* _Task goal_:
Search the listing below for the word "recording" and return each line that contains it.

* _Information_:
_____

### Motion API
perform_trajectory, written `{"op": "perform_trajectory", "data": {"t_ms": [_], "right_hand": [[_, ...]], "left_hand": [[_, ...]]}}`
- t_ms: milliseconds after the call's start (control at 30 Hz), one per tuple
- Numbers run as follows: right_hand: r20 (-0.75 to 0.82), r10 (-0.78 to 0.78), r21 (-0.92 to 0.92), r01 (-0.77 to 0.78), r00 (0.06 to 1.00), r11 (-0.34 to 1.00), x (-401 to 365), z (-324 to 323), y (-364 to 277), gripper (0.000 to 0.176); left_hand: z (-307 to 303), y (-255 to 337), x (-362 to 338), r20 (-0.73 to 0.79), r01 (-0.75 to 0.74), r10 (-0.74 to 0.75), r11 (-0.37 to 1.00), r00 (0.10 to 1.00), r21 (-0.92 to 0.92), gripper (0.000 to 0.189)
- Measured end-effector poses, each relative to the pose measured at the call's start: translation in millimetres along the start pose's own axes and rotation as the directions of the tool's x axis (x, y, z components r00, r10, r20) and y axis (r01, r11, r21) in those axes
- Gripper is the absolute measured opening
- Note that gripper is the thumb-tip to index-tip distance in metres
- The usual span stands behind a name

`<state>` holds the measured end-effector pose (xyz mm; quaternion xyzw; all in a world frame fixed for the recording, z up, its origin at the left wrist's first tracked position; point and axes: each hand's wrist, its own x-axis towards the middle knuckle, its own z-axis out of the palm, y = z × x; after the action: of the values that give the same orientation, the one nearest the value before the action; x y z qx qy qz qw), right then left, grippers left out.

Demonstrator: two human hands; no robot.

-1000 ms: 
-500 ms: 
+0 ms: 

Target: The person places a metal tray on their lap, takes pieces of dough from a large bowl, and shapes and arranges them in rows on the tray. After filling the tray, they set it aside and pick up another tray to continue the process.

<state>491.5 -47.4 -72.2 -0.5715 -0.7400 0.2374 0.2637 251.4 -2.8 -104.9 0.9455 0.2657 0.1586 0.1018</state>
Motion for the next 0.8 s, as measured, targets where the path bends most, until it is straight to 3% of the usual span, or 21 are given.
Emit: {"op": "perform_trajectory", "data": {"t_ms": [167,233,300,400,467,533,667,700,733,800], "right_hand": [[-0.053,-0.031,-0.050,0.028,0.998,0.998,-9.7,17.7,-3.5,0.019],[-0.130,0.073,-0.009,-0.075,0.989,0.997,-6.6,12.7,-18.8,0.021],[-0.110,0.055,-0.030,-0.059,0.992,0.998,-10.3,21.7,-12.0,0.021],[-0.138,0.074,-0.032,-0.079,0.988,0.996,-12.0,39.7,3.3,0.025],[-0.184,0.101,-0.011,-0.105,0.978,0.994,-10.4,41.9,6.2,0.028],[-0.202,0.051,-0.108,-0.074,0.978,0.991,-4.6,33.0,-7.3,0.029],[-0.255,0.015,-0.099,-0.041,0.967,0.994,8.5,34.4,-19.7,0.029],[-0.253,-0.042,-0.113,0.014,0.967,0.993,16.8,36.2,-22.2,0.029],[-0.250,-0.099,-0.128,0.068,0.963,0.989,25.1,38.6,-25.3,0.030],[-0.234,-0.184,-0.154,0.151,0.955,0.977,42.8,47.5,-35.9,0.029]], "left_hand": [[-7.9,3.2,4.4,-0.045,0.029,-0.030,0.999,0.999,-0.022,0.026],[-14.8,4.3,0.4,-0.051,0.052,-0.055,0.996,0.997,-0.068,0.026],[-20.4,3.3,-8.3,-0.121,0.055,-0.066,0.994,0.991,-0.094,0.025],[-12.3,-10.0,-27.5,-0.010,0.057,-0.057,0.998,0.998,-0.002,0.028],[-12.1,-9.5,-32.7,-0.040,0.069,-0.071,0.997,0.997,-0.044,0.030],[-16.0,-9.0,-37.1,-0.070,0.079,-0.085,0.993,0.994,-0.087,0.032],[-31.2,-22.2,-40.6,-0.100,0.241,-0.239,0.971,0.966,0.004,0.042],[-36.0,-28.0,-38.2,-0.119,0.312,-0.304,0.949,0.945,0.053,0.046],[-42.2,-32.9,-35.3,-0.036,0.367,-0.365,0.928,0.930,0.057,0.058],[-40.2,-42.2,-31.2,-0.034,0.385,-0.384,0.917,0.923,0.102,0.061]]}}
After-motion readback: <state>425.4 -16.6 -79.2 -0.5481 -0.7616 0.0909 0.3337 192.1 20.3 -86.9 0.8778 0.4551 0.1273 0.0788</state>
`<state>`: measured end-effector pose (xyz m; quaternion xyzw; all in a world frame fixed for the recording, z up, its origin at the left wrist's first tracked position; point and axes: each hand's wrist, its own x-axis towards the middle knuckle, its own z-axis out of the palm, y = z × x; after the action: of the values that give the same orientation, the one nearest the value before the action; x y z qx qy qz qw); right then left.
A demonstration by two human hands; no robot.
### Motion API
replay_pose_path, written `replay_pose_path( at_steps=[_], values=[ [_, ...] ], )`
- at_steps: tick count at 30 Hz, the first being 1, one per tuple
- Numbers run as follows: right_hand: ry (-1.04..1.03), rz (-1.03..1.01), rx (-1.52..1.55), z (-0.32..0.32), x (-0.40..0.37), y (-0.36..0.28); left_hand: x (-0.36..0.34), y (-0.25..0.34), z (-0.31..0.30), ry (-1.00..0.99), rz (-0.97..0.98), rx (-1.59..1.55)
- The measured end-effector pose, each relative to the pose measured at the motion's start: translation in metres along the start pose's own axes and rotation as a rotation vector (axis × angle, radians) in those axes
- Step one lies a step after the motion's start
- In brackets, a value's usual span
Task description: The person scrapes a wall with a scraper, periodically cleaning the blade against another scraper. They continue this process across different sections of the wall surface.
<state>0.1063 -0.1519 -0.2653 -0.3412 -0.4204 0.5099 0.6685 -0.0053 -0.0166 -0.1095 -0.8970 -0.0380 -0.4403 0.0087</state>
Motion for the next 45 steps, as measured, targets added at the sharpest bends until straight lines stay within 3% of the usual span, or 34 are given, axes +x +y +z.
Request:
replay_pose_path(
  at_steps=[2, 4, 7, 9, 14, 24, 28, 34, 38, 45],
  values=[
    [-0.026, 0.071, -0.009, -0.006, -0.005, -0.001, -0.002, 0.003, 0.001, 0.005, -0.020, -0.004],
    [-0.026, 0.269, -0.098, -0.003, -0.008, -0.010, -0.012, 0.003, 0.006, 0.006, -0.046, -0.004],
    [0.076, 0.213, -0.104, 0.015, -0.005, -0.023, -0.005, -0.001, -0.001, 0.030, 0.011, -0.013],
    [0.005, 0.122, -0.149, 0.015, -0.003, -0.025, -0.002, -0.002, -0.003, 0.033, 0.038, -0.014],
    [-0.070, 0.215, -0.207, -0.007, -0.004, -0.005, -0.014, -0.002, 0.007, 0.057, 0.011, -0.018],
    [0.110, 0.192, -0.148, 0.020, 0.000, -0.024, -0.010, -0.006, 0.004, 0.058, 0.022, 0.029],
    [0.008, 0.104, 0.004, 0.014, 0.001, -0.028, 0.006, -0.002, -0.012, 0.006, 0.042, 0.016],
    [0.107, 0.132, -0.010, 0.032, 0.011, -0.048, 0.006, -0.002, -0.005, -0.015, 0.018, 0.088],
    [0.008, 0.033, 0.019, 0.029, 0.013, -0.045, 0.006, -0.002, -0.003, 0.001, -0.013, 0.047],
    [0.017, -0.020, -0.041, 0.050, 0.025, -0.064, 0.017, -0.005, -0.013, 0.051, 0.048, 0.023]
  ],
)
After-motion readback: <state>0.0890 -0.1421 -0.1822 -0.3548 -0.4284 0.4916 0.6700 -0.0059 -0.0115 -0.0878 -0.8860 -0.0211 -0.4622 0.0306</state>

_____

* _Task output_:
`<state>` holds the measured end-effector pose (xyz mm; quaternion xyzw; all in a world frame fixed for the recording, z up, its origin at the left wrist's first tracked position; point and axes: each hand's wrist, its own x-axis towards the middle knuckle, its own z-axis out of the palm, y = z × x; after the action: of the values that give the same orientation, the one nearest the value before the action; x y z qx qy qz qw), right then left, grippers left out.
`<state>`: measured end-effector pose (xyz m; quaternion xyzw; all in a world frame fixed for the recording, z up, its origin at the left wrist's first tracked position; point and axes: each hand's wrist, its own x-axis towards the middle knuckle, its own z-axis out of the palm, y = z × x; after the action: of the values that give the same orientation, the one nearest the value before the action; x y z qx qy qz qw); right then left.

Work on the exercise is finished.